PROBLEM TO SOLVE »
Word for word, restate the lines from the start of the data below through the line containing "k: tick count".

DATA EXTRACT »

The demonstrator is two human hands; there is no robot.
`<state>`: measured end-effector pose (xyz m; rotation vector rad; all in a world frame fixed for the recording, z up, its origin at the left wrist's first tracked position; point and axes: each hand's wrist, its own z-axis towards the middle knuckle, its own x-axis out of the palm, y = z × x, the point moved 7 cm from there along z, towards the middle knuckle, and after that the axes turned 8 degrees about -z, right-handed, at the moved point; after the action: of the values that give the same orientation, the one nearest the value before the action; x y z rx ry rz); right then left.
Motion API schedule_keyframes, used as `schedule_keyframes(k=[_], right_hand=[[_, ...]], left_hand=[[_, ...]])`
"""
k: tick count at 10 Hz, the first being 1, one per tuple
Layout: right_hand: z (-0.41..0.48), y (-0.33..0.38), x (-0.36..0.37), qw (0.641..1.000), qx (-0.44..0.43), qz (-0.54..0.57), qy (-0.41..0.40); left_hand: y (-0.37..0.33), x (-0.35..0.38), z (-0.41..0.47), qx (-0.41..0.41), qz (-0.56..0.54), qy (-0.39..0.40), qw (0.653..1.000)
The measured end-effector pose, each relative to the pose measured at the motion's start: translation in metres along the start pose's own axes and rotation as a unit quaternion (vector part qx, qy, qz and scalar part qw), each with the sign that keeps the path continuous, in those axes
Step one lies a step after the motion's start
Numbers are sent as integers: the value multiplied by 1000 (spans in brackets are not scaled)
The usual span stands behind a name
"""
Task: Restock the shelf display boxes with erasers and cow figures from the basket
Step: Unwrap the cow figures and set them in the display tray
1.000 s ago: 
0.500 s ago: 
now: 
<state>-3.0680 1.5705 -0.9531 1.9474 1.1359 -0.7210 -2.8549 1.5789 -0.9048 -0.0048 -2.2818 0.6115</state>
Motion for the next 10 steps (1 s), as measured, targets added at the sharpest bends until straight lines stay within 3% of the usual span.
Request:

SOLUTION TO THE PROBLEM »
The demonstrator is two human hands; there is no robot.
`<state>`: measured end-effector pose (xyz m; rotation vector rad; all in a world frame fixed for the recording, z up, its origin at the left wrist's first tracked position; point and axes: each hand's wrist, its own z-axis towards the middle knuckle, its own x-axis out of the palm, y = z × x, the point moved 7 cm from there along z, towards the middle knuckle, and after that the axes turned 8 degrees about -z, right-handed, at the moved point; after the action: of the values that give the same orientation, the one nearest the value before the action; x y z rx ry rz); right then left.
Motion API schedule_keyframes, used as `schedule_keyframes(k=[_], right_hand=[[_, ...]], left_hand=[[_, ...]])`
"""
k: tick count at 10 Hz, the first being 1, one per tuple

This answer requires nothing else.